FOR IMMEDIATE RELEASE
March 15, 2012
In less than a year, an asteroid that is half the size of a football field will pass within just a few thousand miles of our planet. The discovery of this object, dubbed 2012 DA14, was made possible by a Shoemaker Near Earth Object (NEO) grant provided by the Planetary Society.
The giant space rock was discovered on February 22, 2012 by La Sagra Observatory in southern Spain. One of the observatory’s telescopes had recently been upgraded through the Planetary Society grant. Its new camera enabled detection of fast moving objects like 2012 DA14 – requiring very fast imaging for discovery and determination of their paths. The upgraded instrument has far outperformed the Observatory’s other telescopes. It has found more than ten NEOs, along with a previously unknown comet.
At fifty meters across, 2012 DA14 is similar in size to the object that caused the Tunguska air burst over Siberia in 1908, leveling 2,000 square kilometers of forest. Fortunately, there is no danger of impact during the next pass of 2012 DA14.
“This asteroid is a wakeup call for the importance of defending the Earth from future asteroid impacts,” says Bill Nye, Chief Executive Officer of The Planetary Society. “Big impacts don’t happen often, but they will happen.”
2012 DA14 will come closest to Earth on February 15, 2013. It will zoom to within about 3.5 Earth radii or about 22,500 km from the Earth’s surface, well within the orbit of geostationary communications satellites (35,800 km). Current estimates are that it will be about magnitude 7 in brightness – not quite visible to the naked eye, but within reach of binoculars or a small telescope. It will fly across the sky at about one Moon diameter per minute.

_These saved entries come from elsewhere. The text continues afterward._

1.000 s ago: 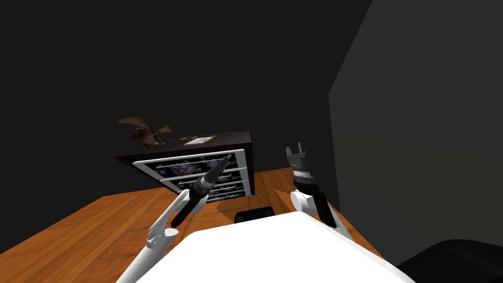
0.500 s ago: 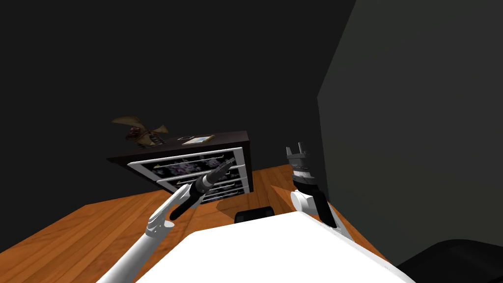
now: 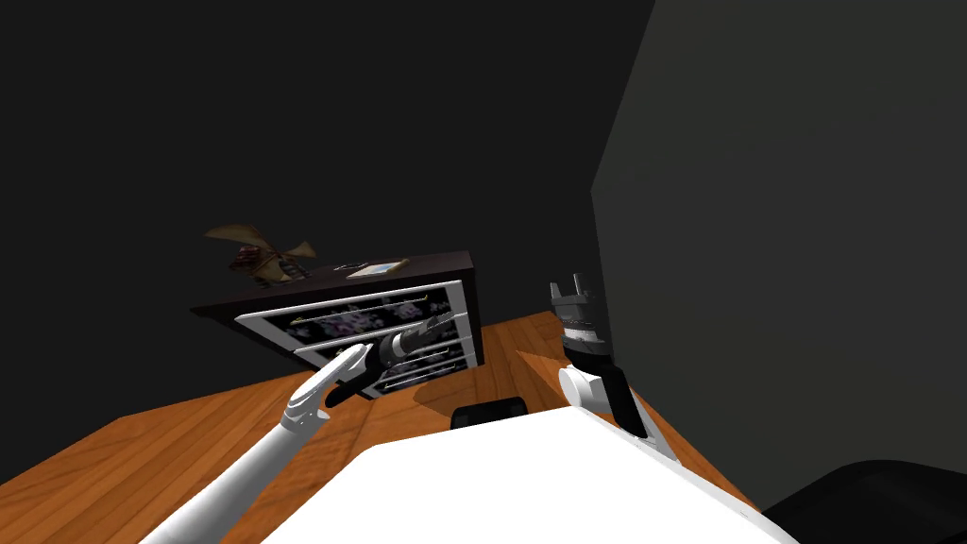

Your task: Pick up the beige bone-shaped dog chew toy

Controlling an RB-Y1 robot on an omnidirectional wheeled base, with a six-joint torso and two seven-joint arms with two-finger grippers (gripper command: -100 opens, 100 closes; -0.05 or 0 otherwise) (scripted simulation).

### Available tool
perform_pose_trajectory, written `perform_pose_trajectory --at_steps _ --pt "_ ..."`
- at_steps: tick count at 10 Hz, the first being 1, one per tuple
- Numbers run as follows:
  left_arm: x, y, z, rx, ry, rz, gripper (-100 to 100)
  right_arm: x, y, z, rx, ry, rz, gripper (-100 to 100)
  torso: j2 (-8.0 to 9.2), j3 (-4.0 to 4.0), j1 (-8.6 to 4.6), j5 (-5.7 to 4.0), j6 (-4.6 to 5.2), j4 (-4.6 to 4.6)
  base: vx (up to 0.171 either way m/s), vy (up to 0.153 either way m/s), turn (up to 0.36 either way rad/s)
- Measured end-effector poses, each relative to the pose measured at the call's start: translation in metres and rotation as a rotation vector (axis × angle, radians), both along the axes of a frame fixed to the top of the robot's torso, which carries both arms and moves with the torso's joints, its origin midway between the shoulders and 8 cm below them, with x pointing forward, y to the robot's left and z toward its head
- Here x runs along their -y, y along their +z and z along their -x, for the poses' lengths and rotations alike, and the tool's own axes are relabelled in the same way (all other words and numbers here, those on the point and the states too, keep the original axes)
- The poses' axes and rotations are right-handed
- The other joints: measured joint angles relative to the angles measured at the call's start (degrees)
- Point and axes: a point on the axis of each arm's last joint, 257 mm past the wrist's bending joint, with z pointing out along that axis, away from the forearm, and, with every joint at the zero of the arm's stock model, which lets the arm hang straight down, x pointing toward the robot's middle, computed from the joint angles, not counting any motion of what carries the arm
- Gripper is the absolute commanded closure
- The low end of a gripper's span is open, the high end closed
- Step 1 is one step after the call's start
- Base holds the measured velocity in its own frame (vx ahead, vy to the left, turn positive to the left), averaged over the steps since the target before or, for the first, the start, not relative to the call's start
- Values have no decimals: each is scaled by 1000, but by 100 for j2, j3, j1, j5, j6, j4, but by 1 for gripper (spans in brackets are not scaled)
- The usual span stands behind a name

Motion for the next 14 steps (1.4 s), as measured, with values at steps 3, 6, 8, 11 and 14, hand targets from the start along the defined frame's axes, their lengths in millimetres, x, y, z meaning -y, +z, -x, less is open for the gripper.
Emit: perform_pose_trajectory --at_steps 3,6,8,11,14 --pt "-8 -21 -1 -45 -42 -105 -100 0 0 0 0 0 0 0 -3 -2 -1 0 -1 -1 -64 3 -78" --pt "-20 -41 -3 -96 -74 -211 -100 0 0 0 0 0 0 0 -1 0 3 0 -1 0 -70 7 -97" --pt "-33 -50 -4 -131 -83 -270 -100 0 0 0 0 0 0 0 -8 -3 0 1 -7 0 -52 -6 -66" --pt "-55 -67 -8 -189 -92 -377 -100 0 0 0 0 0 0 0 -9 -3 1 0 -7 0 -61 -6 -106" --pt "-88 -86 -13 -266 -91 -516 -100 0 0 0 0 0 0 0 0 1 -1 0 -3 1 -73 -4 -131"
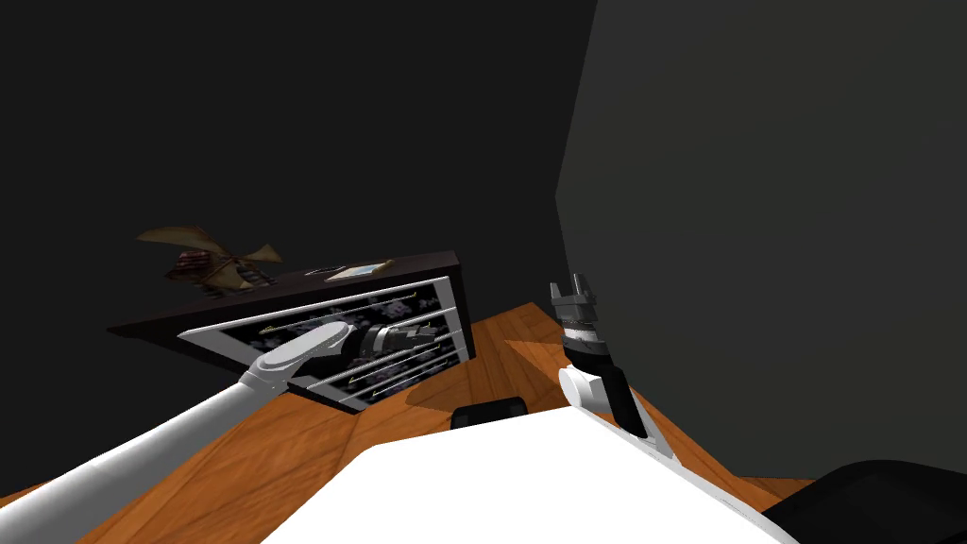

Additional follow-up by observers around the world has resulted in this accurate prediction of the asteroid’s current orbit by scientists at the Jet Propulsion Laboratory’s Near Earth Object Program Office. Knowing the close approach is coming will allow astronomers to study the characteristics of the asteroid. A major goal will be greater refinement of its orbit so that future close approaches and even possible impacts can be predicted and prepared for.
Jaime Nomen and his colleagues at La Sagra Observatory have introduced observing strategies designed to improve the probability of discovering asteroids that larger surveys may miss. Nomen reports, “We try to find smaller objects located close to Earth that generally move at high angular speed. They may appear anywhere in the sky, even if that sky region had already been thoroughly searched just days before.”
The strategy paid off. With the new CCD telescope camera configured to shoot rapid, short exposures, Nomen and his colleagues captured 2012 DA14 as it moved across the sky at almost 11 arcseconds per minute. This is slower than a satellite but quite fast for a NEO. It’s equivalent to a lunar diameter every three hours. The asteroid was already heading away from Earth after passing the planet about a week before, and at much greater distance than next year’s encounter. Its path across the eastern sky, fast angular motion, quite faint (and fading) brightness, and high declination (far above the ecliptic plane in which most of the planets travel) could easily have allowed 2012 DA14 to escape undetected.
Planetary Society Gene Shoemaker grants are awarded to amateur observers, observers in developing countries, and professional astronomers who, with seed funding, can greatly increase their programs’ contributions to NEO research. The program, begun in 1997, is named for Gene Shoemaker, a highly respected leader in the study of impact structures, and an advocate for NEO discovery and tracking programs.
The Planetary Society supports several projects that are helping to find near Earth objects and test techniques that may allow humanity to deflect a NEO that is headed toward a potentially catastrophic impact. The Society is committed to planetary defense. “Discovery, follow-up, and characterization of asteroids enabled by our Shoemaker grants is one of our most gratifying rewards,” says Bruce Betts, the organization’s Director of Projects. “We want to help humanity avoid the world’s only preventable natural disaster. Astronomers like those at La Sagra Observatory are critical to that goal. Their discovery and next year’s close approach will result in a scientific and planetary defense treasure trove of data.”
The 2012 DA14 flyby in 2013 will also serve as a warm-up for a similar fly by in 2029 by the much larger Apophis, a 270-meter asteroid co-discovered by Shoemaker NEO grant winner Roy Tucker.
For more information, including an update on the discovery and follow-up from Jaime Nomen of La Sagra Observatory, visit http://planetary.org/programs/projects/neo_grants/
About the Planetary Society
The Planetary Society has inspired millions of people to explore other worlds and seek other life. Today, its international membership makes the non-governmental Planetary Society the largest space interest group in the world. Carl Sagan, Bruce Murray and Louis Friedman founded the Planetary Society in 1980. Bill Nye, a long time member of the Planetary Society’s Board, is now the CEO.